Arruti me miró fijamente y por un brevísimo instante tuve la sensación de que no acababa de creerme.

—¿Saben dónde ha ido a parar mi furgoneta?

—Está en el depósito de vehículos municipal, en Gernika —respondió Blanco—. Tiene una rueda reventada y los faros rotos. Por lo demás, era un buen trozo de hierro. Ni se ha arrugado.

—¿Puedo ir a recogerla?

—Claro —dijo Blanco—. Pero necesitarás una grúa.

—También me faltan algunas cosas. Objetos personales. Mi móvil.

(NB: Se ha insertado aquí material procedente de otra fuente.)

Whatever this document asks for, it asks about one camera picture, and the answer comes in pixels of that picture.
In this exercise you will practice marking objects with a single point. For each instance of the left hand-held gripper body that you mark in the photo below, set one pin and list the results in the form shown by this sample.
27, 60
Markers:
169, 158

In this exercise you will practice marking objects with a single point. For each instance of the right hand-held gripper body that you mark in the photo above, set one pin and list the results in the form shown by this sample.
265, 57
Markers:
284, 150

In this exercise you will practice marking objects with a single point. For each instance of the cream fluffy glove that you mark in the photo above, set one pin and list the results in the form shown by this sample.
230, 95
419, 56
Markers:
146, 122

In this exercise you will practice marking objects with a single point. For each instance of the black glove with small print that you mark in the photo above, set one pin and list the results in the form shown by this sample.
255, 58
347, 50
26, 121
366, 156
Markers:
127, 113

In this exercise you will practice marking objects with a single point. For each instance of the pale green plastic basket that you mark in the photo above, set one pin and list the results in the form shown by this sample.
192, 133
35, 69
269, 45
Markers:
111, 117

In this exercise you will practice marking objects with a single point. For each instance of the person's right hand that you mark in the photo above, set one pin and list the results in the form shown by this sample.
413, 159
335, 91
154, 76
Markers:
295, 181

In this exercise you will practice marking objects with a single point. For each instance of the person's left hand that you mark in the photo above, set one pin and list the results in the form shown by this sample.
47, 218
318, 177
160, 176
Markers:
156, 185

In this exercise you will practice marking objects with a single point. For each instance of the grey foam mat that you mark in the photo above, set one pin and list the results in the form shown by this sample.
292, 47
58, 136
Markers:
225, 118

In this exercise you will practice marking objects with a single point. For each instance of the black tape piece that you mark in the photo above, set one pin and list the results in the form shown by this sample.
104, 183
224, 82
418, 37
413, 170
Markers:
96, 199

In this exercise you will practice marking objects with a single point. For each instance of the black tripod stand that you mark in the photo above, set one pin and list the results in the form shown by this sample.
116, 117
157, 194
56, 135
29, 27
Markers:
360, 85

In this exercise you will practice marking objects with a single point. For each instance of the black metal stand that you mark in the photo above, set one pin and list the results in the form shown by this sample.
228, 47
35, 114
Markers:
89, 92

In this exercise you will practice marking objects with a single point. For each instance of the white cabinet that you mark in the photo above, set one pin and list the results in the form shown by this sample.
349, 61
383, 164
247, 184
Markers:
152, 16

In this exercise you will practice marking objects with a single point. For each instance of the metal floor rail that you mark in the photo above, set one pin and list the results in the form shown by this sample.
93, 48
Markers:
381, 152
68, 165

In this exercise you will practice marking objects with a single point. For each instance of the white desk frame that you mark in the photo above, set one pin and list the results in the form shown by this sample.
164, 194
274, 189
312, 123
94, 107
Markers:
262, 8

—Nosotros entregamos todo en el hospital. Quizá tu teléfono se quedó dentro de la furgoneta. —Arruti hizo memoria—: Había una segadora y herramientas de jardinería… ¿Trabajas en eso?

—Sí, hago un poco de todo, pero principalmente cortar césped. Casas de por aquí más que nada. También hago podas, pero acabo de empezar, en realidad. Hace poco que me mudé a Ilumbe.

—¿Vives aquí? —preguntó la ertzaina—, ¿en esta casa?

Asentí.

—Tu DNI da una dirección en Madrid y tu licencia de conducir es holandesa. Menos mal que la furgoneta estaba registrada en Ilumbe… ¿Y eso de la licencia holandesa?

—Es una larga historia… Mi madre es de aquí, pero nos mudamos a Madrid hace una eternidad. Después viví cuatro años en Amsterdam…

—La cuestión es —dijo Arruti— que ibas circulando en sentido opuesto.

—¿En sentido opuesto?

Arruti sacó un teléfono e hizo algunos taps antes de mostrarme un mapa de Google.

—Esta es la curva en la que te saliste. ¿Ves? Ibas en esta dirección. Pero si estuvieras volviendo aquí, deberías ir circulando al revés, ¿no?

Me quedé callado. Tenía razón.

—¿De dónde crees que podías venir?

Ni siquiera me hizo falta mirar el mapa. El polígono Idoeta. La vieja fábrica Kössler. Claro… La fábrica abandonada y ubicada en ese valle de interior, que solía visitar con cierta frecuencia. Esa carretera sería una ruta probable si estuviera viniendo de allí… Pero ¿por qué?

Noté que algo se revolvía en mi cabeza. Era como esos «anuncios especiales» de las películas americanas: «Interrumpimos la conexión para dar paso a la Casa Blanca, el presidente se dirigirá ahora a la nación».

Estoy en la vieja fábrica. Me levanto y camino hasta los portones. Tengo que huir de allí.

—¿Te pasa algo?

—No, solo es que… —Me llevé los dedos a las sienes.

—Mira —Arruti volvió a enseñarme su móvil—, tengo algunas fotos del siniestro. Justo aquí aparece la curva del accidente…

Pero no necesité ver nada. Lo recordé. Recordé haber salido de la vieja fábrica. Recordé la luz del día dañándome los ojos. Un paisaje verde, de árboles y naturaleza salvaje —la fábrica Kössler yacía abandonada entre robles y encinas—. El aire olía a madrugada y los pájaros trinaban con fuerza.